After a brief encounter with Derek in a coffee shop just off Trafalgar Square to discuss how we ride out the resource situation in the Energy Generation and Supply, I wandered down Whitehall to meet up with the young padawan for a meeting with Sally Davies.  As Chief Scientist of the Department of Health, Sally is an important link for us into what the Government wants to achieve in the healthcare area and therefore what they might “buy” as products and services in the future.  She has appeared cautious about Stratified Medicine in the past, I think because she was being lobbied from all sides to “do something” in the area without being given any clear ideas of what should be done!  When we arrived, it was obvious she wasn’t feeling well and she quickly professed to having a bad headache.  Interestingly, she then told us that she had been appointed interim Chief Medical Officer as well and, in that role, she was interested in supporting our activities in the Stratified Medicine area.  She mentioned that she had not felt comfortable offering that support as head of the NIHR because, under the OSCHR agreement, MRC had the lead in the area.  She also said that – in terms of disease burden – her priority order would be cancer first and then musclo-skeletal inflammation.  This is subtly different from the path OSCHR is taking and the one favoured by the ABPI, but comes close to our evolving ideas.  She supported the idea of us working closely with Cancer Research UK and Arthritis Research.  This gives us the potential for an accelerated development process for the Innovation Platform in the area and the possibility of joint funding with CRUK and ARC – our first joint funding with a charity I believe?

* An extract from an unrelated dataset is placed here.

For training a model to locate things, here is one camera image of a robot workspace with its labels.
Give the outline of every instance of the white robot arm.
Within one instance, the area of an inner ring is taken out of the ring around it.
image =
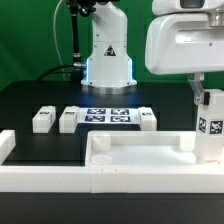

Friday was an extremely odd day.  I was in London and sitting in 1 Victoria Street amongst our civil service colleagues came close to being an out of body experience as senior people came through with worryingly regularity to communicate what they didn’t know.  The spell was broken by a call from Zoe to discuss the approaches we have had from TechHub about us providing support to them “because they are what Hauser was talking about”.  One thing we think might be interesting is to work with HP, Cisco or IBM (the ones we know about) to put a string of those virtual meeting rooms in centres such as the Stevenage BioPark and TechHub for (pseudo) entrepreneurs to be able to communicate (in cyberspace) between communities and locations and build cross sectoral links.

The final commitment of the day was my much-delayed induction into the Design and Technology Alliance.  A flock of people from the Home Office, the Design Council, UCL and Conran & Associates gathered in one of the flash new meeting rooms on the 5th floor to discuss the next phase of development.  It was fascinating.  The lady from UCL, who is a practising criminologist, can see the opportunities for crime in the most bizarre places.  The Home Office guy can quote the cost of not addressing any subsection of criminal activity to 2 decimal places and the assorted designers were pregnant with ideas of how to tackle the areas.  I was the sole technologist in the company and one of only 2 who understand profit and loss accountability.  I got asked great questions – have considered the burglary impact of retrofit? – have we thought about how electric car batteries have value and hence could be nickable?  There is the opportunity to build low-key questions into our competitions about the development of new technologies and truly design out crime, but in the meanwhile I am on a steep learning curve about the criminal mind.  Be afraid.  Be very afraid!!